For Verizon in the US, a more mature 4G operator, 35% of its data traffic comes from 4G devices despite such devices making up only 16.5% of its base. This indicates that 4G devices use approximately 2.5 times the average data traffic of other devices.

The limited caps will curtail the attractiveness of faster speeds as consumers will be wary of going over their data limits. The hard cap makes this prospect worse as users will not want to face being cut-off at any time. As such, IHS Screen Digest expects the data caps to have a chilling effect on many data heavy applications such as tethering, HD video streaming, large file downloads; unfortunately for EE, these applications represent the key benefits of 4G speeds. For tasks such as updating Facebook, posting to Twitter or sending an email a 2Mbps 3G connection is fast enough for most consumers and IHS Screen Digest expect this 'good enough' mentality to inhibit 4G adoption.

EE is right to use content as part of its value proposition to persuade customers to adopt 4G services. Offering 4G users one free film of their choice per week, including new releases, will prove a compelling offer if marketed correctly. But EE weakens its 4G content proposition because the data limits mean the vast quantity of third party content providers' video, music and games content will not benefit from the 4G network due to the tight data caps that will inhibit their usage.

IHS Screen Digest believes that many UK customers, will consider current 3G services "good enough" in the short to medium term, and so they will not feel the need to pay a premium for 4G service and sign a new contract.

Ensuring that the EE Film Store downloads do not count towards a users' monthly data cap when downloaded over the air (OTA) is a good move.

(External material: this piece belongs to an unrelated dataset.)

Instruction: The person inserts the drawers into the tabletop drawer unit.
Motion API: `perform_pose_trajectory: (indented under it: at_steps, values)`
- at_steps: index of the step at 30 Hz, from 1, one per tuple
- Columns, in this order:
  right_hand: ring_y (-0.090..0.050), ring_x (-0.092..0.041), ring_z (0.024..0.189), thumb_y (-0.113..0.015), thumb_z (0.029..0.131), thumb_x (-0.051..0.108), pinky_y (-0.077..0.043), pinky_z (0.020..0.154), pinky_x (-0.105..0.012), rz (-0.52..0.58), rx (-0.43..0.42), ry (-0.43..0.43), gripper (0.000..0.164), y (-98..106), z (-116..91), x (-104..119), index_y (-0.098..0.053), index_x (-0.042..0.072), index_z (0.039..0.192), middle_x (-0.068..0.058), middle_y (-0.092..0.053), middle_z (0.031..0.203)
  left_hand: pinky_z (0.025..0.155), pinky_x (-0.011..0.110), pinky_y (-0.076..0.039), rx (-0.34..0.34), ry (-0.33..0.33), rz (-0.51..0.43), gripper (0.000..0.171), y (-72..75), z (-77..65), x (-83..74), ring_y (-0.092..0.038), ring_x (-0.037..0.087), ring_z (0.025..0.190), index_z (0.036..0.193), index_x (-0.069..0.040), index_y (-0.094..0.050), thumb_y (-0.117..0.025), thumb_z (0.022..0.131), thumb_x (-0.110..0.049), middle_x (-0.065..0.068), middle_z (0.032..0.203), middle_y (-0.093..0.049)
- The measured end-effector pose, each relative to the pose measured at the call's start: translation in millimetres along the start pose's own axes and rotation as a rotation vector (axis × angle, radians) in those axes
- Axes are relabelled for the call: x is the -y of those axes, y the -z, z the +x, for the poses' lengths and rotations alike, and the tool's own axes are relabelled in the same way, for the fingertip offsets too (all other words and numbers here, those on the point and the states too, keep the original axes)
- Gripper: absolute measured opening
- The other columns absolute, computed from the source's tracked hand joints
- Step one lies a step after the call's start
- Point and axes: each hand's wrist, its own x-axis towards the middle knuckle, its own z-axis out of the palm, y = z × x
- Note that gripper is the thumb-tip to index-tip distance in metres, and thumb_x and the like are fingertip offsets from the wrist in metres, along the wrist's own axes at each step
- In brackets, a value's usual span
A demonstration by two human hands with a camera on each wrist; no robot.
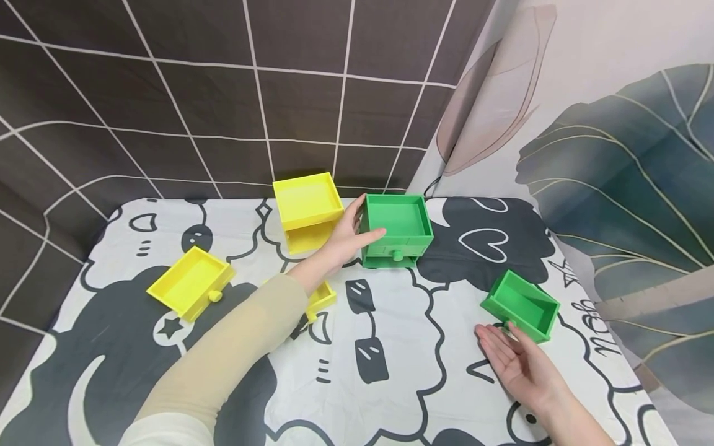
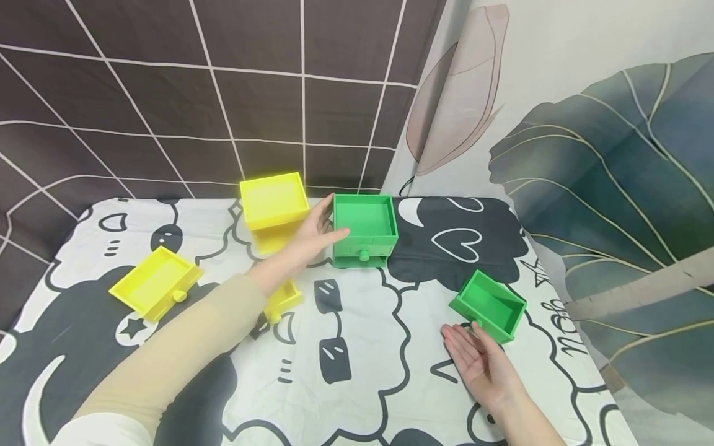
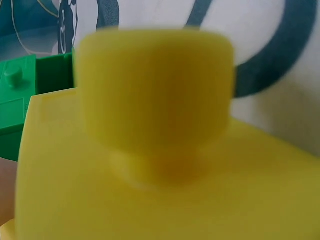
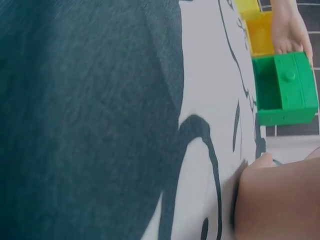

IHS Screen Digest research indicates that the typical size of an HD film ranges from 1GB to 4GB (half EE's maximum data limit). Even a standard definition film may be as much as 1GB, or twice EE's lowest data limit. As such, EE's Film store will not drive significant additional revenues from OTA movie downloads if the data incurred were deducted from a user's monthly allowance.

The weekly free film will prove an important part of EE's initial 4G promotion, but when the promotional period ends in February 2013, EE and its competitors (launching later in 2013) will need to find new ways to innovate with data and content promotions to further drive 4G adoption.